The tall conifers just outside my window are bending alarmingly. We all had a fierce debate last Thursday on what I should do when they start to fall - hide under my desk, or run for the stairs. This week, a different set of people are in the office, and opinions are still raging fiercely. I still adhere to my "cower gibbering under the desk and hope" approach.

How are other parts of the country faring in this gurt big wind?

EDIT (1 p.m.) It's getting worse. I just popped out, and it was seriously hard to walk to the car, and almost impossible to open the car door. Many roads are closed, some villages are cut off, and people are being told to avoid any roads that go up hills. I've been working downstairs most of the morning, nicely away from the row of swaying trees. It feels safer.

EDIT 2: But - woo-hoo! - our hosepipe ban has just been lifted!

Date: 2007-01-18 10:56 pm (UTC)
From: [identity profile] evilmissbecky.livejournal.com
LOL! Probably true, although I remember visiting [livejournal.com profile] ladyofasolat one year when there were gale force winds, and being surprised that people were out driving in it. Here they tell us to stay off the roads when winds exceed 40 mph.

Date: 2007-01-19 08:25 am (UTC)
From: [identity profile] ladyofastolat.livejournal.com
Well, since ten people died in the wind yesterday, maybe we should take these things rather more seriously.

It's different when it snows, though. I was very amused the first time I saw snow on the Isle of Wight. We had about half an inch of the stuff, and the entire place closed down - schools closed, shops closed, etc.

Date: 2007-01-19 10:00 am (UTC)
ext_189645: (Default)
From: [identity profile] bunn.livejournal.com
My school (before my time) apparently used to take a cavalier attitude to snow, and consider it unBritish to panic and go home.

Until that legendary time (about 2 years before I got there I think) when the snow came down and they ignored it - and all the pupils and teachers were snowed in together for several days, and had to get emergency rations delivered by helicopter.
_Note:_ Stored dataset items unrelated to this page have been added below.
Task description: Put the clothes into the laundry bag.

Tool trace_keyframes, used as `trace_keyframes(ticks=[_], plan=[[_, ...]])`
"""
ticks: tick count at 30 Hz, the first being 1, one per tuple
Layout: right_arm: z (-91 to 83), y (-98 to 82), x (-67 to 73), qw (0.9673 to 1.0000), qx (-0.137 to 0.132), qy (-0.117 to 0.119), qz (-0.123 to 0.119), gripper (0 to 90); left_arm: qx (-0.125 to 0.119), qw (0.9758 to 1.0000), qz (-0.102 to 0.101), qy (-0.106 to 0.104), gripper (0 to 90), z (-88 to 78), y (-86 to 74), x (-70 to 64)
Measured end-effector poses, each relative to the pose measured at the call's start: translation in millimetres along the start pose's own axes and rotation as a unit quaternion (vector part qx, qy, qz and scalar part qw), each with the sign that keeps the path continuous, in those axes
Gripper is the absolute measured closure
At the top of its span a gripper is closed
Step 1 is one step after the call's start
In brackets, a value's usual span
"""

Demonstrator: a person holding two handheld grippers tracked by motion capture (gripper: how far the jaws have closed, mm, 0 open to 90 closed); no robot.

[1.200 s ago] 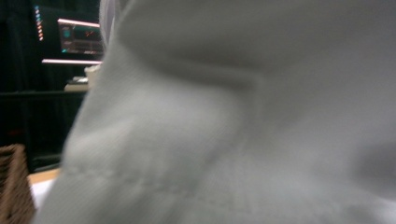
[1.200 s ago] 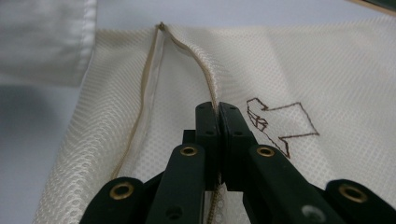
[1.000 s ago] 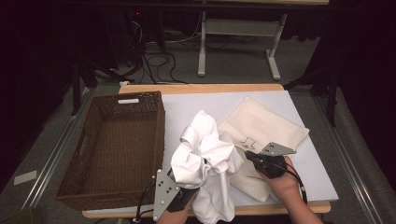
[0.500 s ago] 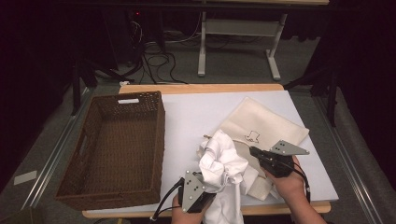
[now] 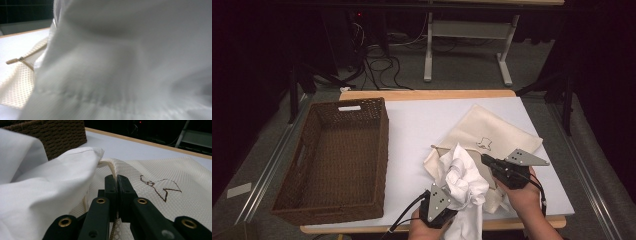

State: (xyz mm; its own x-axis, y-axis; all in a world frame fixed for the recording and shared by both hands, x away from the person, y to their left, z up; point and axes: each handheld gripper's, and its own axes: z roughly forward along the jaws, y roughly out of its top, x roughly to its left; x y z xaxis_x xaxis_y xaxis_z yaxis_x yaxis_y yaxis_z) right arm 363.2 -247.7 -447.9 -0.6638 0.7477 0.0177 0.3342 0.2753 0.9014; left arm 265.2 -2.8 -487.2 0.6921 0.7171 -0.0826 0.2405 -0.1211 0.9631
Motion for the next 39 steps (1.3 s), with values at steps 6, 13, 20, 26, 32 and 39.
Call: trace_keyframes(ticks=[6,13,20,26,32,39], plan=[[-3.6,-0.5,6.2,0.9999,-0.004,0.011,-0.010,88.6,0.016,0.9999,0.001,0.003,70.1,11.8,5.3,6.1],[-7.0,-3.8,5.1,0.9999,-0.004,0.015,-0.002,88.5,0.005,0.9997,0.018,0.018,70.1,22.3,31.9,20.5],[-1.8,-9.4,5.5,0.9998,0.009,0.017,0.007,88.5,0.006,0.9994,0.011,0.031,70.1,34.3,39.5,27.1],[-2.7,-7.7,5.2,0.9999,0.001,0.011,0.011,88.5,0.031,0.9984,0.015,0.046,70.1,57.3,27.1,32.0],[-7.7,-4.0,1.4,0.9996,-0.017,0.009,0.019,88.5,0.053,0.9970,0.022,0.052,69.3,71.6,12.2,31.6],[-9.7,-2.1,1.9,0.9996,-0.023,0.011,0.009,88.5,0.069,0.9965,0.017,0.044,59.4,79.4,4.4,31.0]])
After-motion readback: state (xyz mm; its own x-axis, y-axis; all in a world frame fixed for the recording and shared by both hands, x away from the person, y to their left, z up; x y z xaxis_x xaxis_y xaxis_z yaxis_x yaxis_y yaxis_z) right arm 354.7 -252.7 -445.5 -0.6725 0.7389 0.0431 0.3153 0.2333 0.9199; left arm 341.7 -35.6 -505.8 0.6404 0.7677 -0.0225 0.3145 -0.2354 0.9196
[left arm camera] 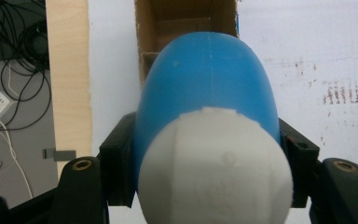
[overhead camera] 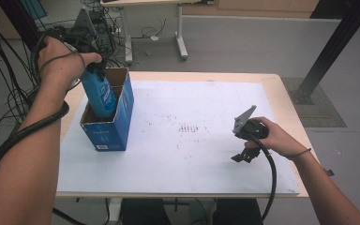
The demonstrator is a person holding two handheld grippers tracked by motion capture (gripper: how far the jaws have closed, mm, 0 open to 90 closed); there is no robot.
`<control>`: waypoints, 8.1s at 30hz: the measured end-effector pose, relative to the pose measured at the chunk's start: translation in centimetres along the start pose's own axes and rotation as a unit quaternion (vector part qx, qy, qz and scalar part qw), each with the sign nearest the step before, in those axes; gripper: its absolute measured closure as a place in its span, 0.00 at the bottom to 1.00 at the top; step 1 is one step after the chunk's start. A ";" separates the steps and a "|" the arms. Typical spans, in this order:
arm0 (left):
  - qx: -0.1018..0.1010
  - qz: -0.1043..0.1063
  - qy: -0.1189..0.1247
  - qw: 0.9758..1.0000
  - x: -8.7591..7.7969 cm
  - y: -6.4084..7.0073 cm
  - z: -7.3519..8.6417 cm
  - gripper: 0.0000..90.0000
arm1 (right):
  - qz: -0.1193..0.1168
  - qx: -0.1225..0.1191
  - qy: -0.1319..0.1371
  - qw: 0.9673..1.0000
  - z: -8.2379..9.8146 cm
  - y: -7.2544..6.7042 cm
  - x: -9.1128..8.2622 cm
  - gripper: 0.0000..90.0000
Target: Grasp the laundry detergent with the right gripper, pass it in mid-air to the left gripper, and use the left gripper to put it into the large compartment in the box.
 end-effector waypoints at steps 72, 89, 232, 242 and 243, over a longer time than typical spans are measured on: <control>-0.013 -0.024 -0.021 0.999 11.7 0.3 3.6 0.41 | -0.002 -0.004 0.006 1.000 -0.7 -0.2 0.7 0.07; -0.015 -0.020 -0.025 0.999 11.7 0.1 3.6 0.41 | -0.004 -0.003 0.005 1.000 -0.6 -0.1 0.8 0.07; 0.092 0.034 -0.041 0.994 3.1 8.9 7.2 0.09 | 0.002 0.010 -0.003 1.000 0.3 0.4 0.5 0.07; 0.130 0.046 -0.064 0.988 4.2 11.9 9.5 0.05 | 0.000 0.010 -0.004 1.000 0.4 0.0 0.6 0.07; 0.133 0.046 -0.064 0.988 4.4 12.2 9.9 0.05 | -0.001 0.009 -0.003 1.000 0.3 0.0 0.7 0.07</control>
Point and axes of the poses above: each handheld gripper's, and its own axes: x roughly forward along the jaws, z roughly out of its underside, y roughly to its right, the point moved 6 cm from there along x, roughly forward along the jaws, and after that the axes turned 11 degrees about -x, right-handed, at the moved point
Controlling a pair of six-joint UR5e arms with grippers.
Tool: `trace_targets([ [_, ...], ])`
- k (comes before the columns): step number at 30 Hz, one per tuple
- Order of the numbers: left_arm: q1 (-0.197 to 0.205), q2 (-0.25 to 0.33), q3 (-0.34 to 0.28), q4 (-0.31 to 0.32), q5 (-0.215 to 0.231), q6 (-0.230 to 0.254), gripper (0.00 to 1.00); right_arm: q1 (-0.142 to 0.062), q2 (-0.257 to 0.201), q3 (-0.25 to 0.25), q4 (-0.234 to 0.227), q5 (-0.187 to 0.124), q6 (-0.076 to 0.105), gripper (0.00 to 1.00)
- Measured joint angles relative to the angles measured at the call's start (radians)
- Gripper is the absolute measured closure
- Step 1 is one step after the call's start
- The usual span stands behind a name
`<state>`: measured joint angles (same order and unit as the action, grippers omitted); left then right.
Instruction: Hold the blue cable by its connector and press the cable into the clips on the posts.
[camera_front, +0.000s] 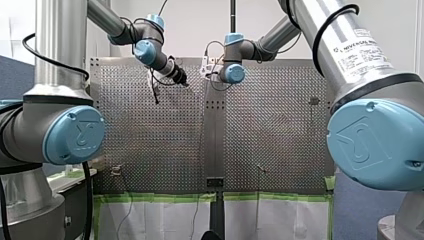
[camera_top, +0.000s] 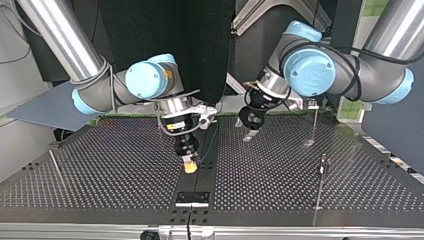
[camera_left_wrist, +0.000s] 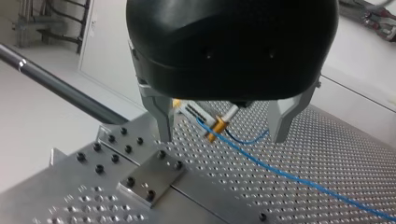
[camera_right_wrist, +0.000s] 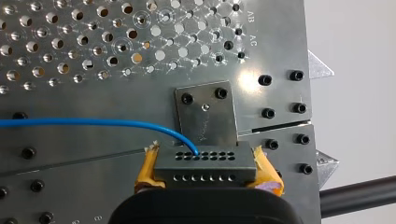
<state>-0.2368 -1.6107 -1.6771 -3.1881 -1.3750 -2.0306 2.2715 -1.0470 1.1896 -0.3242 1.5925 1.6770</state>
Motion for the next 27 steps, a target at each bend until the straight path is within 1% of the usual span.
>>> trace_targets([
  [3, 0.007, -0.011, 0.009, 0.001, 0.012, -0.009, 0.0, 0.0, 0.0, 0.0, 0.0, 0.0, 0.0, 1.0],
  [9, 0.021, -0.015, 0.037, 0.001, 0.035, -0.037, 0.0, 0.001, 0.0, 0.0, 0.0, 0.0, 0.0, 1.0],
  [16, 0.037, -0.021, 0.043, 0.001, 0.04, -0.043, 0.0, 0.001, 0.0, 0.0, -0.001, 0.0, 0.0, 1.0],
  [27, 0.052, -0.082, 0.053, -0.001, 0.06, -0.043, 0.0, 0.002, 0.0, 0.0, 0.0, 0.0, 0.0, 1.0],
])
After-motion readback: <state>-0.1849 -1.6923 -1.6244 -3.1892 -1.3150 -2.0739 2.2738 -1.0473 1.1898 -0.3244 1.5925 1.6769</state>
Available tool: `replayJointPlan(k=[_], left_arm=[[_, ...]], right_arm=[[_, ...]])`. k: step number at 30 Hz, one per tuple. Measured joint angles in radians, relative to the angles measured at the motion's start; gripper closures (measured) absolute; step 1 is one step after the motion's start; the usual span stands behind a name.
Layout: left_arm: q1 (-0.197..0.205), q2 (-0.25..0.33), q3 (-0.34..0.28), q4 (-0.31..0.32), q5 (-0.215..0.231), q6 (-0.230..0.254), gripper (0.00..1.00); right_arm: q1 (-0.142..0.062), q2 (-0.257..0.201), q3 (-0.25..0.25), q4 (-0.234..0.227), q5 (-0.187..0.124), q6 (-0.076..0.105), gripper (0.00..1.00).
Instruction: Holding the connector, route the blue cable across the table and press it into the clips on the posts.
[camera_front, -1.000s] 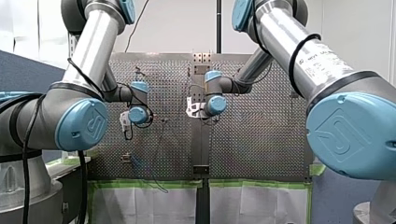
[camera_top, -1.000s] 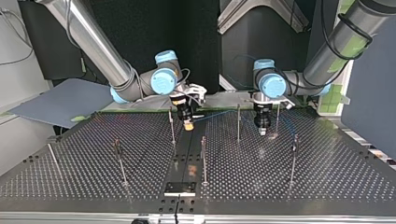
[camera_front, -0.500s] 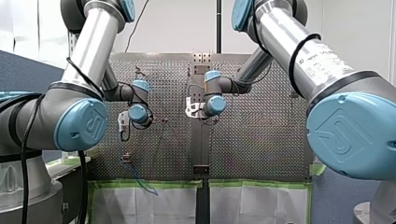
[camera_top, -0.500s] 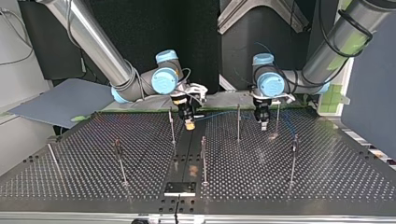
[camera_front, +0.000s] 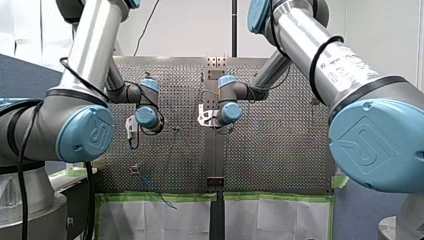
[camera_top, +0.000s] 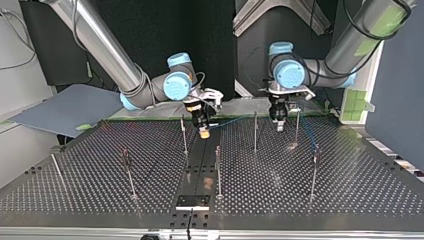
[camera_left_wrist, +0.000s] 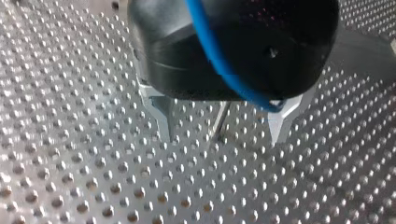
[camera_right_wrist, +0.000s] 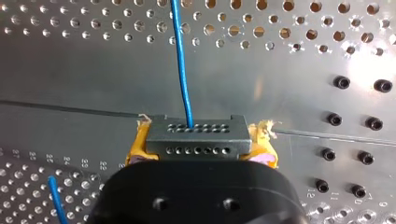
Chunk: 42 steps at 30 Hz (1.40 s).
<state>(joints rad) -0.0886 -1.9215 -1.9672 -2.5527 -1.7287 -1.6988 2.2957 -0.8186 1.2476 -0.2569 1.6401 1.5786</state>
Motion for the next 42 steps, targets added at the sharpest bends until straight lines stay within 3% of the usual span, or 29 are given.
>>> replayJointPlan(k=[11, 19, 26, 31, 42], left_arm=[[-0.057, 0.098, -0.098, -0.033, -0.024, 0.018, 0.0], [-0.11, 0.118, -0.127, -0.017, -0.024, 0.02, 0.0], [-0.169, 0.117, -0.109, 0.03, -0.048, -0.022, 0.0], [-0.209, 0.113, -0.085, 0.032, -0.052, -0.039, 0.0], [-0.231, 0.036, -0.009, 0.035, -0.057, -0.047, 0.0]], right_arm=[[0.004, 0.0, 0.0, 0.004, 0.0, -0.001, 1.0], [0.005, -0.001, 0.0, 0.005, 0.0, -0.004, 1.0], [0.004, -0.012, 0.0, 0.03, 0.0, -0.006, 1.0], [0.001, -0.028, 0.0, 0.06, -0.001, 0.004, 1.0], [-0.007, -0.04, 0.015, 0.099, -0.002, 0.025, 1.0]])
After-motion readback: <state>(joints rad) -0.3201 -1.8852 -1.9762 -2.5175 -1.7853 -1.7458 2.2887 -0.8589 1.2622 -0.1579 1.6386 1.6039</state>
I imagine this is a teacher's idea of hell. After that, it was one flake and onto the busses!

Date: 2007-01-19 03:11 pm (UTC)
From: [identity profile] wellinghall.livejournal.com
We have a limited version of that in my office.

We are on top of a large multi-storey car park, and staff have to park on the top floor of it. And the exit ramp is a spiral that isn't under cover, so it gets very slippery, very quickly.

A couple of years ago, several people took over an hour to get out of the car park, and longer than that to get home; including the boss. Now, she is very quick to call a halt to the proceedings at the first sign of snow!

Date: 2007-01-19 04:41 pm (UTC)
From: [identity profile] ladyofastolat.livejournal.com
Teachers' hell, indeed! But it would make a great setting for a children's book - all the jolly mischief that the children get up to when trapped at school.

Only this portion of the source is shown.